___ EXERCISE MATERIAL
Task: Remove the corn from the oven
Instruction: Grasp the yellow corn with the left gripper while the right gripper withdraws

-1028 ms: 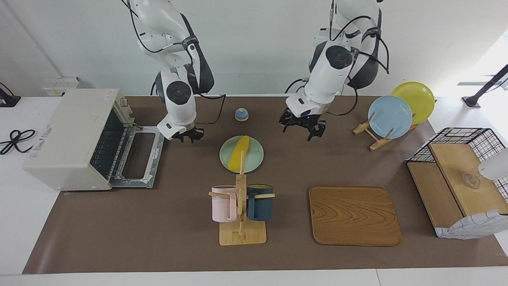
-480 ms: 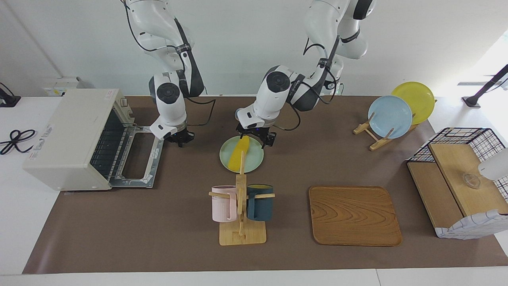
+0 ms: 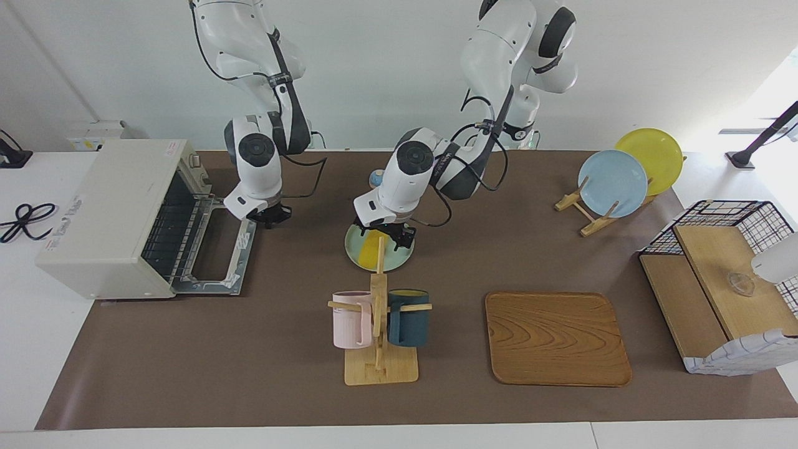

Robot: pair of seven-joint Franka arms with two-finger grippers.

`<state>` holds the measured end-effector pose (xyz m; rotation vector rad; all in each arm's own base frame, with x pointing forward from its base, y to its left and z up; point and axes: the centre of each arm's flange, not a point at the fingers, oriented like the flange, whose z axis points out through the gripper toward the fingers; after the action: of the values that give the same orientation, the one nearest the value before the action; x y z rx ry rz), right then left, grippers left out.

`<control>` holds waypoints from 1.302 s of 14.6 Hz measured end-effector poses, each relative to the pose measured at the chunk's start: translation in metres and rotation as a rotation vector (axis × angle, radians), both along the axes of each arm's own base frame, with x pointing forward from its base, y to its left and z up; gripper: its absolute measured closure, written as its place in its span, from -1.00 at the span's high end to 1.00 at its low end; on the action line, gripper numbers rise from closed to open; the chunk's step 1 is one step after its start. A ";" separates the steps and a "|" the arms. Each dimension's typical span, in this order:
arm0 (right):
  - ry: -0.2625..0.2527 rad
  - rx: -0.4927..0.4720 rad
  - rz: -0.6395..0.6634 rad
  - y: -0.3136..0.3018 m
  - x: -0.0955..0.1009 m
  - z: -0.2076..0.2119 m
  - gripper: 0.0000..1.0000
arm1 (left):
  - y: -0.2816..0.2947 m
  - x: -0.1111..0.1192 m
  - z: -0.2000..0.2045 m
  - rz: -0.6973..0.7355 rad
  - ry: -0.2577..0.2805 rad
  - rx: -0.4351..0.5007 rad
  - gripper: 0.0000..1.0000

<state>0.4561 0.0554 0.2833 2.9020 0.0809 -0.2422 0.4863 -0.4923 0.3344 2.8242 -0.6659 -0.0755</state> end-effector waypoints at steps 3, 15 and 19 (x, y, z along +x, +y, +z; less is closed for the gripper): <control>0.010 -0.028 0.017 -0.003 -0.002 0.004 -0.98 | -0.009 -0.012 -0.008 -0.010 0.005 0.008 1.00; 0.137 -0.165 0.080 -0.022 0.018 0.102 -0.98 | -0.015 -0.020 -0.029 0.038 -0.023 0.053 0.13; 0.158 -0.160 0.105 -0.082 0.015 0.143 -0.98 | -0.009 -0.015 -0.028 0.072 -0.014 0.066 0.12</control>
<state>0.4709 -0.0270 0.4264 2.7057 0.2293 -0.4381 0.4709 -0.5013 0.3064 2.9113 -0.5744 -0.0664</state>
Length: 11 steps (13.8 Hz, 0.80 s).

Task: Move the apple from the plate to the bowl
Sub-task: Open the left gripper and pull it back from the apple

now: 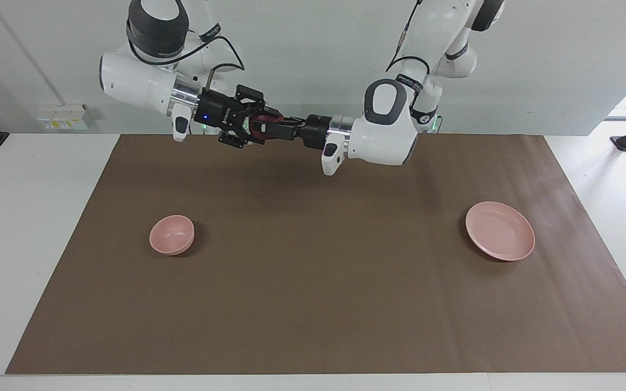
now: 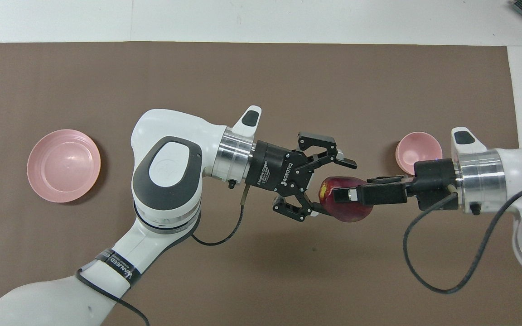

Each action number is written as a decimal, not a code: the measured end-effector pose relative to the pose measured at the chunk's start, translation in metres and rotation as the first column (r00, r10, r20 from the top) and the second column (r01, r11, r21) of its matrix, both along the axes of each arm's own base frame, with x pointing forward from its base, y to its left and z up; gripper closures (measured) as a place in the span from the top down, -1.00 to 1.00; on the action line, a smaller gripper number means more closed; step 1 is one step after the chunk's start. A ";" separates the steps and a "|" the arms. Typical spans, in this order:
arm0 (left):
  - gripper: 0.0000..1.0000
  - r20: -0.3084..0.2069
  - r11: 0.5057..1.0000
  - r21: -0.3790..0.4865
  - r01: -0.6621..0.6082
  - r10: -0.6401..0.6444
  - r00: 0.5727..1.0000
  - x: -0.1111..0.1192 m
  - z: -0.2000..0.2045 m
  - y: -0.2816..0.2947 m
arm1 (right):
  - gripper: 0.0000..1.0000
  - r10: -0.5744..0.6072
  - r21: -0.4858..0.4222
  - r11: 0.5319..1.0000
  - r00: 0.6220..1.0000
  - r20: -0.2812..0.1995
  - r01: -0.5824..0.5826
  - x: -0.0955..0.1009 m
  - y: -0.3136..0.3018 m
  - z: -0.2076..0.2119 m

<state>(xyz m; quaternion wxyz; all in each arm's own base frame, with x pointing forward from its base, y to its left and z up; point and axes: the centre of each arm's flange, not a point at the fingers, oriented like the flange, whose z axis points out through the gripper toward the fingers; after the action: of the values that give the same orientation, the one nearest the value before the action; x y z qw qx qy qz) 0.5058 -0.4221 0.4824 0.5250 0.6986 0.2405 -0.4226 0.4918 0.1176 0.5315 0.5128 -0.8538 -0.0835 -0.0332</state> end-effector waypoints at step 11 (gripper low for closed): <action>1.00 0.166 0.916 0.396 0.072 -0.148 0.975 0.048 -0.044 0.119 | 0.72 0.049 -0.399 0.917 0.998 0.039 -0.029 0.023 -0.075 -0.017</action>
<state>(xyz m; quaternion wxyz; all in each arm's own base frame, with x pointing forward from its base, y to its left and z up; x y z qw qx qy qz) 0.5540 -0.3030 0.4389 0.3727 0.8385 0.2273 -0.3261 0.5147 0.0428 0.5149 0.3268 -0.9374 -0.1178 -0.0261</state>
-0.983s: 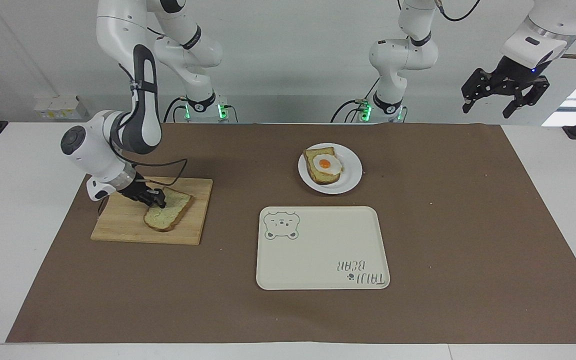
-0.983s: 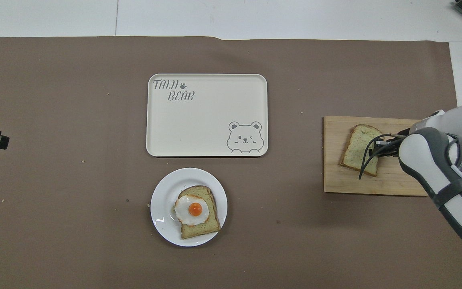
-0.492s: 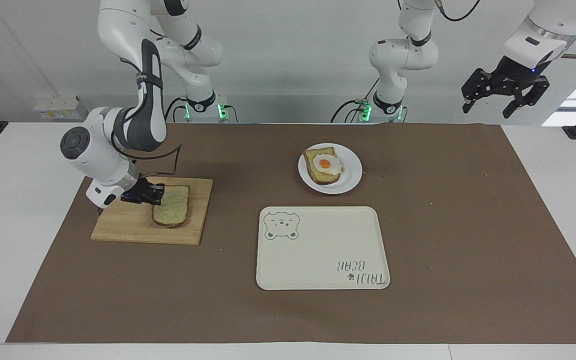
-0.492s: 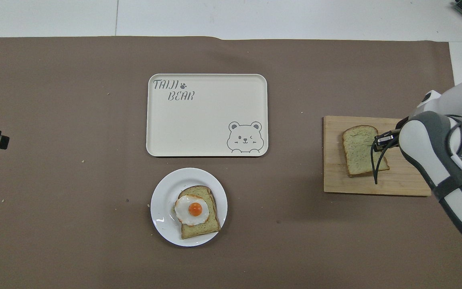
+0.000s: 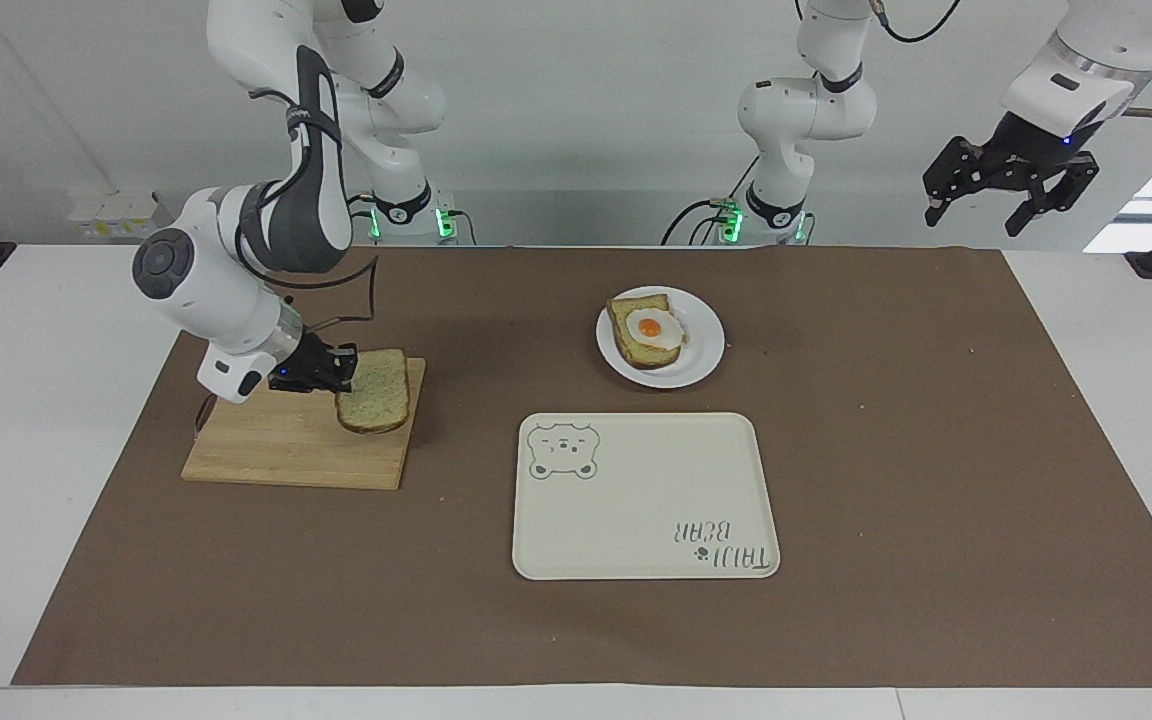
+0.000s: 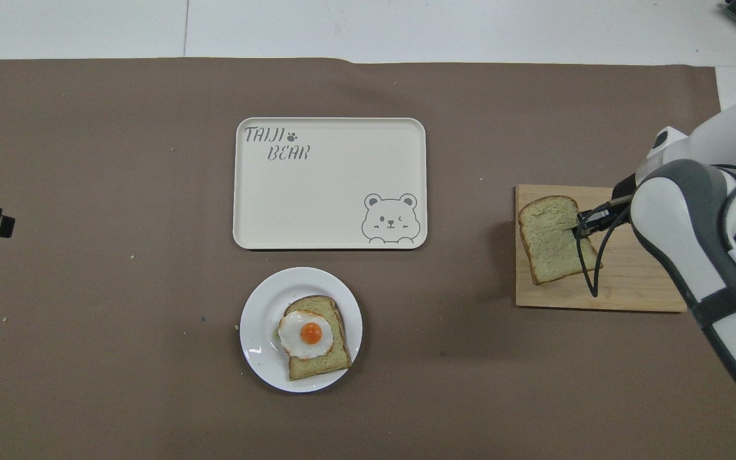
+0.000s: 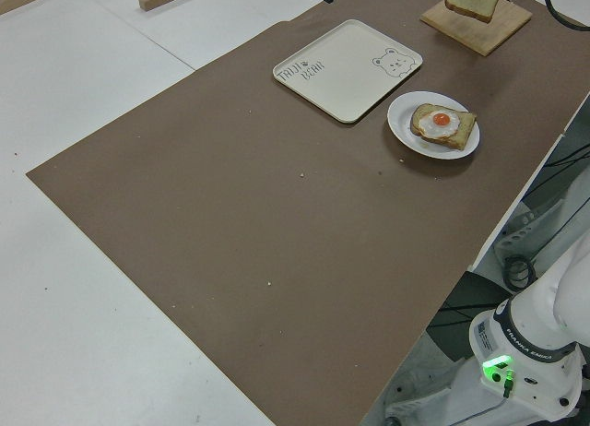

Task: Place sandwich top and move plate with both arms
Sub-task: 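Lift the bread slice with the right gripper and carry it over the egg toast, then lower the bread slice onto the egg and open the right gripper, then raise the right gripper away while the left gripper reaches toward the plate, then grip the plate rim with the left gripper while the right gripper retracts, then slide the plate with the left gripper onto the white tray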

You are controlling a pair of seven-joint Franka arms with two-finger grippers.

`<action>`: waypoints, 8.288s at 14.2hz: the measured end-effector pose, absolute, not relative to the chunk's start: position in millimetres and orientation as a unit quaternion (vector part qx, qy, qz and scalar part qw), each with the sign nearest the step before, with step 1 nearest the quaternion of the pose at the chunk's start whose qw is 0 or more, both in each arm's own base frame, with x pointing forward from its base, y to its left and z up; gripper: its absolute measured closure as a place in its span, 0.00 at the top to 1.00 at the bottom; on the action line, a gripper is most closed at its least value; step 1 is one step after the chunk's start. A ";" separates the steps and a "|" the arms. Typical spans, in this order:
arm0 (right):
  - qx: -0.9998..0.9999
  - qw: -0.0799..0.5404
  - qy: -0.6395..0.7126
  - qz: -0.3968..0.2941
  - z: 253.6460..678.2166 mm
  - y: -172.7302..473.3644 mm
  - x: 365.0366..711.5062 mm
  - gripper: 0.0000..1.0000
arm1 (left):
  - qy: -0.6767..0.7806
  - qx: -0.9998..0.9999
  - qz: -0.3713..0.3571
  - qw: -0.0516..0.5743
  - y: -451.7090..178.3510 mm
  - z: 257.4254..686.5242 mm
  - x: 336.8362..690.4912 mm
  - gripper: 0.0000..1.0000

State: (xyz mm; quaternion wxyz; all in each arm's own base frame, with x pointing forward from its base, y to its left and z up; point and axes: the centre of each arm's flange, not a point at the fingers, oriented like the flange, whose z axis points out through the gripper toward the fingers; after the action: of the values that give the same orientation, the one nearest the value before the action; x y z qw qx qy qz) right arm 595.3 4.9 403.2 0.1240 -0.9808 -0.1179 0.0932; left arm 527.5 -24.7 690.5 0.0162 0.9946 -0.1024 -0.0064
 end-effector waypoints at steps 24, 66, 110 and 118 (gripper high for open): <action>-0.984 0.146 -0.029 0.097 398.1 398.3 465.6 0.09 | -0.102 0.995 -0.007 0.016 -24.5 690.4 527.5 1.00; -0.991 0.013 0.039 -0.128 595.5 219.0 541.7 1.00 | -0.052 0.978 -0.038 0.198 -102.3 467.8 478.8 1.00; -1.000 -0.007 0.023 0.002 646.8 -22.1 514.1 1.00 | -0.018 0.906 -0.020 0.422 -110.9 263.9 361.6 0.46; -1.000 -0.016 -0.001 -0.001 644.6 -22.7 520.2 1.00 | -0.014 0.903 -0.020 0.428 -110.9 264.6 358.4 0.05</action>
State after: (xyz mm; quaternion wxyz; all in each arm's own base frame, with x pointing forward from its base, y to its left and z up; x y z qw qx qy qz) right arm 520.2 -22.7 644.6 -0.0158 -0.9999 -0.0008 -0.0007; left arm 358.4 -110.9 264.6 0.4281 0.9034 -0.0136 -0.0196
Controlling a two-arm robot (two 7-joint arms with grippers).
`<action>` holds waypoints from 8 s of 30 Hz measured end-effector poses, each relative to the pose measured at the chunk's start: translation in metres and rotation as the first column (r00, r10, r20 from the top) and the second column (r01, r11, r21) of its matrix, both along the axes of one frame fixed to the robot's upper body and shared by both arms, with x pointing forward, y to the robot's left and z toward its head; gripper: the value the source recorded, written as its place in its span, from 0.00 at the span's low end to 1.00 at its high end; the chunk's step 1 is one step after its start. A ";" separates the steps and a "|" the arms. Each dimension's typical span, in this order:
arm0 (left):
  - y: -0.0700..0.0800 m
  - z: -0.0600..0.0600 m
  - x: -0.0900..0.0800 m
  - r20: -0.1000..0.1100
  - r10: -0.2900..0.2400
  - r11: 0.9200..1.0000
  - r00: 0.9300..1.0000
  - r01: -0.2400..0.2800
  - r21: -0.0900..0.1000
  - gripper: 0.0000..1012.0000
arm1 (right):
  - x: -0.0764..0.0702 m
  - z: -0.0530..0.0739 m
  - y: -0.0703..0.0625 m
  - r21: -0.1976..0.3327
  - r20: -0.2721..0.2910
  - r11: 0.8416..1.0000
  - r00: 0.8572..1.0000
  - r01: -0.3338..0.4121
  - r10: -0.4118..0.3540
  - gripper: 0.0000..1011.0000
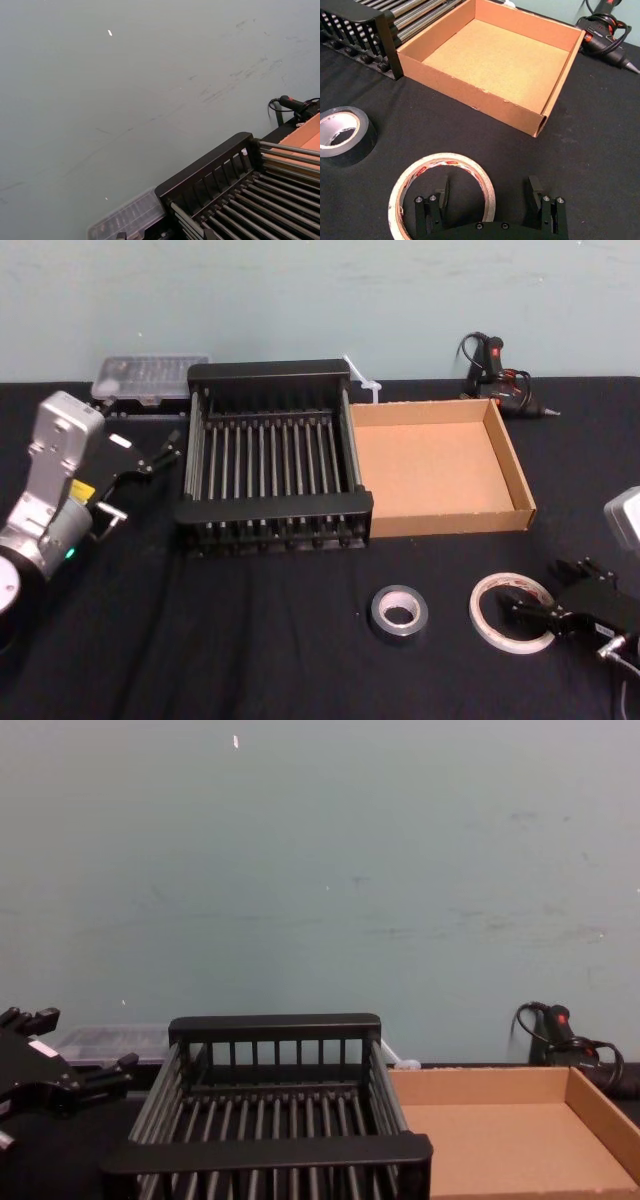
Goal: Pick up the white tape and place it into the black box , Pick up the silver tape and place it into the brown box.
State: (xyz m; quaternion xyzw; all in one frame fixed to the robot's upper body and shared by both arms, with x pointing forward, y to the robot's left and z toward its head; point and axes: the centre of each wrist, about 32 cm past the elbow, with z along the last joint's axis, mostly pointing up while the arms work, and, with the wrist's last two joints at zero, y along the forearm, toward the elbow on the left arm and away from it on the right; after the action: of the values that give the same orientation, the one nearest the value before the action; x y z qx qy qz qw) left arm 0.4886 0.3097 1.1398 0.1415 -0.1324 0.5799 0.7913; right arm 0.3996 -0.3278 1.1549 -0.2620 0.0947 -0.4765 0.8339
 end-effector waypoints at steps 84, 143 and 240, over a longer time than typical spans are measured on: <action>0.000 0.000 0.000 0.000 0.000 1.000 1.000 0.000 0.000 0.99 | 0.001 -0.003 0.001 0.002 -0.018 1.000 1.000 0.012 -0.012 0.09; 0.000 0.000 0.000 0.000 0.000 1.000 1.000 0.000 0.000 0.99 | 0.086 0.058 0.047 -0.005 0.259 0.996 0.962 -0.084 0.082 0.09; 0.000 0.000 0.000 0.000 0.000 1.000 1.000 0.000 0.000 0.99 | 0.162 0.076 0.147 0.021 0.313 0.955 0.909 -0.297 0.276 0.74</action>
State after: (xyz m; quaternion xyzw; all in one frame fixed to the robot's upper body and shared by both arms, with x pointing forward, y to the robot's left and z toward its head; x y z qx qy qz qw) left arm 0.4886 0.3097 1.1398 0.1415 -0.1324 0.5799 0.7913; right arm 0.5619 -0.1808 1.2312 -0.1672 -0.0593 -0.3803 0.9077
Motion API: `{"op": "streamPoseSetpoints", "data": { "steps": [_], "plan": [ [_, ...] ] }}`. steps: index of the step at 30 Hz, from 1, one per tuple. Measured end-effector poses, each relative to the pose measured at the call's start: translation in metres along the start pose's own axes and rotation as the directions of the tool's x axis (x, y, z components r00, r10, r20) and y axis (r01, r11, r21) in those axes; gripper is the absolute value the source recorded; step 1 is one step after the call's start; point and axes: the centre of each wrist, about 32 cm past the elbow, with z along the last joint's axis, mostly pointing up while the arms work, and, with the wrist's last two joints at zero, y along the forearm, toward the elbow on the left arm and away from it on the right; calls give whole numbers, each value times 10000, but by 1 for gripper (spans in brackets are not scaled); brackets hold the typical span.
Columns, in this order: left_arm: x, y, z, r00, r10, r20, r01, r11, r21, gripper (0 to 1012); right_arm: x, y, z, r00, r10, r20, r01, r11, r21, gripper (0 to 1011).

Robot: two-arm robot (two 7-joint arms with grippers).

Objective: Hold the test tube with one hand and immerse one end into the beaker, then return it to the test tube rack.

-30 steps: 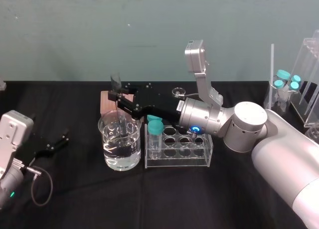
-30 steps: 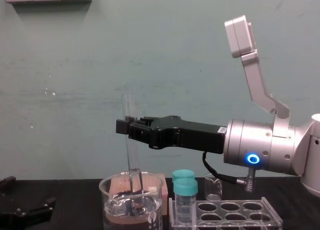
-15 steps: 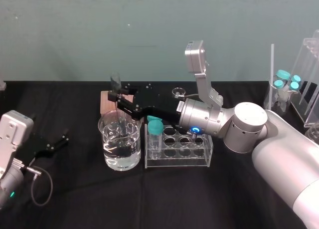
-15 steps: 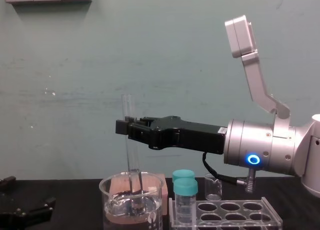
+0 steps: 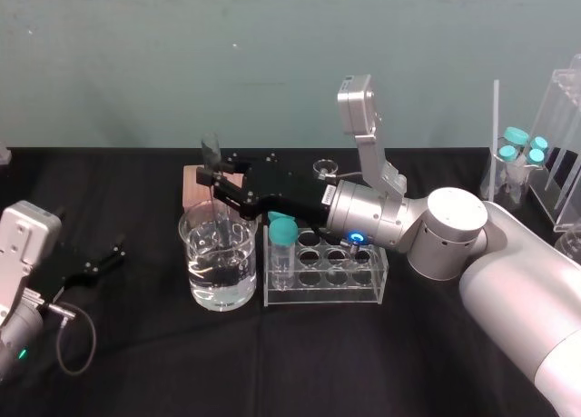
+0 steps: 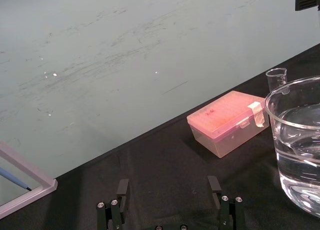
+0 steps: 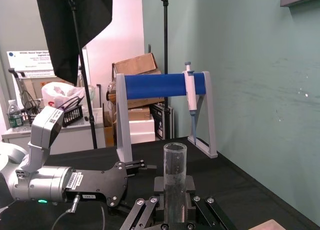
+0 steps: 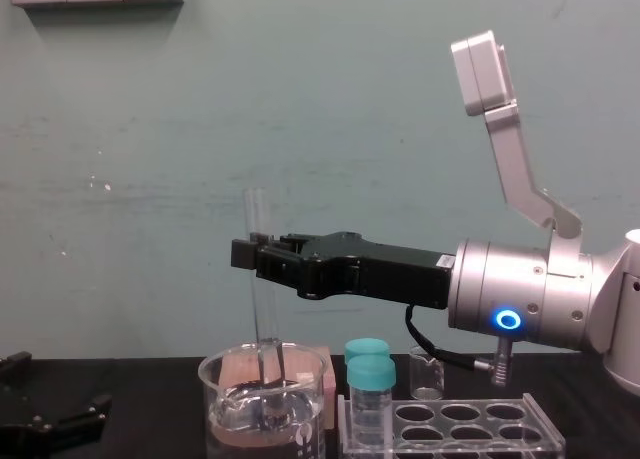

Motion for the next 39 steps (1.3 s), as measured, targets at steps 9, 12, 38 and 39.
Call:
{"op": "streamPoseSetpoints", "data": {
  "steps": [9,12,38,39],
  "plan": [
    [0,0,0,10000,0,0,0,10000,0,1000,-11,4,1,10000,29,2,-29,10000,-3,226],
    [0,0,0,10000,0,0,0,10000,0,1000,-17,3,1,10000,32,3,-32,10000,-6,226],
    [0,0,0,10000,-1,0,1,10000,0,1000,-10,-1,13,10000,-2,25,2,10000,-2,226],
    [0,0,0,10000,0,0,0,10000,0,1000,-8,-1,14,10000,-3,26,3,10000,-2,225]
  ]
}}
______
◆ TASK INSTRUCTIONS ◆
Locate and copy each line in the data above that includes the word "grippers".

◆ SOLUTION FOR THIS PROBLEM ◆
Robot: pair of seven-joint Franka arms with two-finger grippers.
`<state>` holds the measured end-effector pose (xyz m; rotation vector rad; all in each arm's own base frame, with x pointing forward from its base, y to its left and z up; point and axes: the centre of each arm's flange, not a point at the fingers, oriented like the flange, whose z axis points out through the gripper toward the fingers; after the action: of the values that give the same orientation, the one nearest the value before the action; x y z rx ry rz), right then left, grippers left out.
You are controlling a pair of seven-joint Franka arms with two-finger grippers.
Controlling a two-arm robot (two 7-joint arms with grippers).
Robot: two-arm robot (two 7-joint arms with grippers).

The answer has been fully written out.